* _Assignment_
Say how many lines of the listing below include "clear". Write only that number.

--- START ---

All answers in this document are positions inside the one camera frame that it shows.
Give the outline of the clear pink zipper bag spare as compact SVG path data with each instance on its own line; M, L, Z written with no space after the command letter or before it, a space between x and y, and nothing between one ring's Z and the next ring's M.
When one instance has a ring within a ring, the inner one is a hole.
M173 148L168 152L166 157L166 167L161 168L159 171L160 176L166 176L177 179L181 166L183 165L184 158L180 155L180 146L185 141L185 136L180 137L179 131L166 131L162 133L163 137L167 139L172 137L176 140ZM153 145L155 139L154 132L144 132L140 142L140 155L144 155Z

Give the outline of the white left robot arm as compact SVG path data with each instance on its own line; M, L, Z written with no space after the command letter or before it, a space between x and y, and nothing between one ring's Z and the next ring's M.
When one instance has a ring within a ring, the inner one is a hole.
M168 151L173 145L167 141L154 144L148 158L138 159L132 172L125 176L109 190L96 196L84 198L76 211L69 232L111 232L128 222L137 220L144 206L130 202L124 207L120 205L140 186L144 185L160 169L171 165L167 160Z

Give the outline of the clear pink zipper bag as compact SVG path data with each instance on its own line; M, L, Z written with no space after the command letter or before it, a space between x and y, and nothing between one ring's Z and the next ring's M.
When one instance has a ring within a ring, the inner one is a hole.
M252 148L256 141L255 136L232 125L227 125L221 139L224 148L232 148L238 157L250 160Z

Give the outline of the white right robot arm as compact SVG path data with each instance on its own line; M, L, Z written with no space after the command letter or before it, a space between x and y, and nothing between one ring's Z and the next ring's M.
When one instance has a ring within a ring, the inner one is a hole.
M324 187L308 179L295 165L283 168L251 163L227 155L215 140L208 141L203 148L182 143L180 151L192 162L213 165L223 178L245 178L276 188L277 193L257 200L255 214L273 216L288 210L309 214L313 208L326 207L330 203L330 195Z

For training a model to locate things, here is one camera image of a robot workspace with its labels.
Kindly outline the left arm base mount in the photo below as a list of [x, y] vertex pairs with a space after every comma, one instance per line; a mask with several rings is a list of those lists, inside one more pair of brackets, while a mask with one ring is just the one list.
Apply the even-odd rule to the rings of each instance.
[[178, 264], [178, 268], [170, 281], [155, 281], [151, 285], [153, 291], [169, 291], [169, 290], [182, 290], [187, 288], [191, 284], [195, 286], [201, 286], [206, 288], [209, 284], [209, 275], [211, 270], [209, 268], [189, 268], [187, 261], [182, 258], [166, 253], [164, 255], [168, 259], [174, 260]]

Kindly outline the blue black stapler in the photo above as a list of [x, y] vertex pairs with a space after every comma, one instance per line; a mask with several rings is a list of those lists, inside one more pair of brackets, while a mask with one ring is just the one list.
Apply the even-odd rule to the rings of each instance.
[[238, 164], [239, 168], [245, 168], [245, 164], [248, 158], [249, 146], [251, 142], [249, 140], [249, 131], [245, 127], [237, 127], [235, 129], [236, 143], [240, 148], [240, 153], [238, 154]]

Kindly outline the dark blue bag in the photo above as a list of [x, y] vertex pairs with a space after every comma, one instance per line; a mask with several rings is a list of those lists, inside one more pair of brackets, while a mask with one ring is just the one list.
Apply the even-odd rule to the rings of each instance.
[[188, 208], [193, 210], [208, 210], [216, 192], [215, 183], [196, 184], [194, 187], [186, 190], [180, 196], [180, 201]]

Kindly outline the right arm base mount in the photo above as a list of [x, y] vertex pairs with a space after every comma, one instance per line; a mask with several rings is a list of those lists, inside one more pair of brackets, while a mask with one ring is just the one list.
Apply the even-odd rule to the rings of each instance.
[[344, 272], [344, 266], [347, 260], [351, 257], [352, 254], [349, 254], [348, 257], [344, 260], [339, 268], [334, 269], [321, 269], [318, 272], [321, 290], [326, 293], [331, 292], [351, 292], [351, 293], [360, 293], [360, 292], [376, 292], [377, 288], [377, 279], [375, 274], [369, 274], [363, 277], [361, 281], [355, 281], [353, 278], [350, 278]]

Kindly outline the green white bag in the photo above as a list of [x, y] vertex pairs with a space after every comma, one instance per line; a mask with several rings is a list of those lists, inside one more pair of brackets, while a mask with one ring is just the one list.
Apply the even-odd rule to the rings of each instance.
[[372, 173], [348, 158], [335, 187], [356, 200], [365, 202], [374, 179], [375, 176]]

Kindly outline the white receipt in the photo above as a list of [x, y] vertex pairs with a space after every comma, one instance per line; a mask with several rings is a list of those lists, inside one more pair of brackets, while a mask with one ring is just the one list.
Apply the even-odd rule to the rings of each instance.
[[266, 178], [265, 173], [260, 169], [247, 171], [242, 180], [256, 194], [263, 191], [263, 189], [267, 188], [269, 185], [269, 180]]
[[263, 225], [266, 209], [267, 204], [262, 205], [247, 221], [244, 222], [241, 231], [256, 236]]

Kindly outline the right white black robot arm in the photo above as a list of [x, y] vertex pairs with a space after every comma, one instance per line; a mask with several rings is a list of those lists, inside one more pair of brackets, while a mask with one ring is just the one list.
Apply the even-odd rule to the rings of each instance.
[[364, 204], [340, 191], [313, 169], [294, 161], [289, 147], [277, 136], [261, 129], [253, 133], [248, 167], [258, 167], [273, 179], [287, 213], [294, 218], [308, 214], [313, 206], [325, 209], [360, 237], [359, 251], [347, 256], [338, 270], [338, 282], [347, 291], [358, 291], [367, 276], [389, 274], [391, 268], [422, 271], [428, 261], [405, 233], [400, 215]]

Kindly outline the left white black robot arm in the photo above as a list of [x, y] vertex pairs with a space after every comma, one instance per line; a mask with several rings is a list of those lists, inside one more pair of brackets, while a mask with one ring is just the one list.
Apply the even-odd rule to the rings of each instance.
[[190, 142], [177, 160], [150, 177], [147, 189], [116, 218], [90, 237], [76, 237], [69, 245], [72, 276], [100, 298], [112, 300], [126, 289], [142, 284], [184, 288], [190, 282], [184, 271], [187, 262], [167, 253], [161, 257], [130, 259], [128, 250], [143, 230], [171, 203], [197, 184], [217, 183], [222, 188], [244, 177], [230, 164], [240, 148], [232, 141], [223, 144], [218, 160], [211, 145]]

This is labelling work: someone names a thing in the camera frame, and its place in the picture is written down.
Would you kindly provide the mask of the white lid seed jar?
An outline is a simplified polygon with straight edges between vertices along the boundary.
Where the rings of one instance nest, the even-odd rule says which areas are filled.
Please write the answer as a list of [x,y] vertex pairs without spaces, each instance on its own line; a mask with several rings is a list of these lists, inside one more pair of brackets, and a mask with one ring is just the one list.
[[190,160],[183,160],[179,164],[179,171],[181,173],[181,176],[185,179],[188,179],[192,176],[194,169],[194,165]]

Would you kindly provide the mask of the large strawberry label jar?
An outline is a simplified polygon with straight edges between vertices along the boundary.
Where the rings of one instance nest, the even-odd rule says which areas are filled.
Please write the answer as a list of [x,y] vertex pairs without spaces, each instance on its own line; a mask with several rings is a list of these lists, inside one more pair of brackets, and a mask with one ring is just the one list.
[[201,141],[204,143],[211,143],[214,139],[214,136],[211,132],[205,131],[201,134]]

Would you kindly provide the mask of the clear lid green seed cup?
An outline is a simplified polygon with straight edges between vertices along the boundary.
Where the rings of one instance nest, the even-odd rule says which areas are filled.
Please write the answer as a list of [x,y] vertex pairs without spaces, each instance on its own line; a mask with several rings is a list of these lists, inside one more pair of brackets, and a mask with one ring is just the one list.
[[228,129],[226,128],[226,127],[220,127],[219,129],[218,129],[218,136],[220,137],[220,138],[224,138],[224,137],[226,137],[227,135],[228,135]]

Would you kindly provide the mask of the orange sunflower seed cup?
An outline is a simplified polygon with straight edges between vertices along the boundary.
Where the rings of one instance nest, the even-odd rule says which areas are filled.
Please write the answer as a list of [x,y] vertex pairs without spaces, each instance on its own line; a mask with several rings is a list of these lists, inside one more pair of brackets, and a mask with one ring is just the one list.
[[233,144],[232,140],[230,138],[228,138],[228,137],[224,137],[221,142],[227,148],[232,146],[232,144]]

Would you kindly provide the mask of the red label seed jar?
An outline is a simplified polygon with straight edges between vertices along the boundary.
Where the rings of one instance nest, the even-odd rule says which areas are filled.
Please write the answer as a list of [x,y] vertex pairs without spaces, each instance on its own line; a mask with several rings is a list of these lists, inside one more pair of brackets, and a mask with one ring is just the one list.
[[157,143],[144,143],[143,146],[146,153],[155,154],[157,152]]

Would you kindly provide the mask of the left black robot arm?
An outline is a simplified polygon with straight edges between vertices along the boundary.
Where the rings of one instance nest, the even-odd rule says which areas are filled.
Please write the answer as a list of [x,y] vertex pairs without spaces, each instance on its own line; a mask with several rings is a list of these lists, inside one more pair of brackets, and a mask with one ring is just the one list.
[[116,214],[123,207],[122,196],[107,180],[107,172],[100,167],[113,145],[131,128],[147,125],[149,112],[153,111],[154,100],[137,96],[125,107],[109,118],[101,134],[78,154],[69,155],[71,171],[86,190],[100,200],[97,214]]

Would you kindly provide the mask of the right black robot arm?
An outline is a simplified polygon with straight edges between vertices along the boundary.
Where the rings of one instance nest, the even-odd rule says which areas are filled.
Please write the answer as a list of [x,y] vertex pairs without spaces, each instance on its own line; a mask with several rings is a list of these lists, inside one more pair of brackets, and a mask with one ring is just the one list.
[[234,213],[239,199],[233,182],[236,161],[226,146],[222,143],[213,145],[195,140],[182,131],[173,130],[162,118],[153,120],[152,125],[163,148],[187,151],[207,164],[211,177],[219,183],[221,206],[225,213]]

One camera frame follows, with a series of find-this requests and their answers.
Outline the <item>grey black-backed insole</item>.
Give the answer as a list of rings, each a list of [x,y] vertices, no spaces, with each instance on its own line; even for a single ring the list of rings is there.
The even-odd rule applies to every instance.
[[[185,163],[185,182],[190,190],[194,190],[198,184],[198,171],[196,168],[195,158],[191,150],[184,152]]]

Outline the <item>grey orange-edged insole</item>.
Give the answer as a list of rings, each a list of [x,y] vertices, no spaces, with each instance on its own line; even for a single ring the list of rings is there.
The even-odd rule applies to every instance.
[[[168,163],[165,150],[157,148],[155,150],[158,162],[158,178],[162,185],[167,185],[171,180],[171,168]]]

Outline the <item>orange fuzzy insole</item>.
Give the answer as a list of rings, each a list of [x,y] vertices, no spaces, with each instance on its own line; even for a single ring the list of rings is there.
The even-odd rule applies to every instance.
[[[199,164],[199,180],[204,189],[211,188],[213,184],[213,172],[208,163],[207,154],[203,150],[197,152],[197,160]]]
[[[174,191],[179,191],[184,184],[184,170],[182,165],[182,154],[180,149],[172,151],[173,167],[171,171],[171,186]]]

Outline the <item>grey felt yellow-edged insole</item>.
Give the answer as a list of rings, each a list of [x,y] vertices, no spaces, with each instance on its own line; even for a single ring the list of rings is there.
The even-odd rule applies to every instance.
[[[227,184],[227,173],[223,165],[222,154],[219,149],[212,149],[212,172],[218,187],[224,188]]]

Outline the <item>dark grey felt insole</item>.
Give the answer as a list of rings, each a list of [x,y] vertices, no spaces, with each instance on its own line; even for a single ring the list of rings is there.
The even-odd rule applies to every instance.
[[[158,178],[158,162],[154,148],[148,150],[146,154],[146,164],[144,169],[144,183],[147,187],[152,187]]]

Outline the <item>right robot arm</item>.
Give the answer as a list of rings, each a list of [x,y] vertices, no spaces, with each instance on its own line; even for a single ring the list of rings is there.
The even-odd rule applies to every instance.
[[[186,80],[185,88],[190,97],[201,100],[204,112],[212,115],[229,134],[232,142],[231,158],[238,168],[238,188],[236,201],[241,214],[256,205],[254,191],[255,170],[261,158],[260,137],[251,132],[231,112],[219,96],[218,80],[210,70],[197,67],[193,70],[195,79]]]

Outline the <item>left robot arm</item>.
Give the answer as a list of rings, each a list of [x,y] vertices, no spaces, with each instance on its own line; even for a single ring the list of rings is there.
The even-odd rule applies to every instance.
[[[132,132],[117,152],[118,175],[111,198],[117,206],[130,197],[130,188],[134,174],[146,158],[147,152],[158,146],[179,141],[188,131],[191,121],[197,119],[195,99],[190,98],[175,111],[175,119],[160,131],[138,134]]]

--- END ---

* _Written answer_
3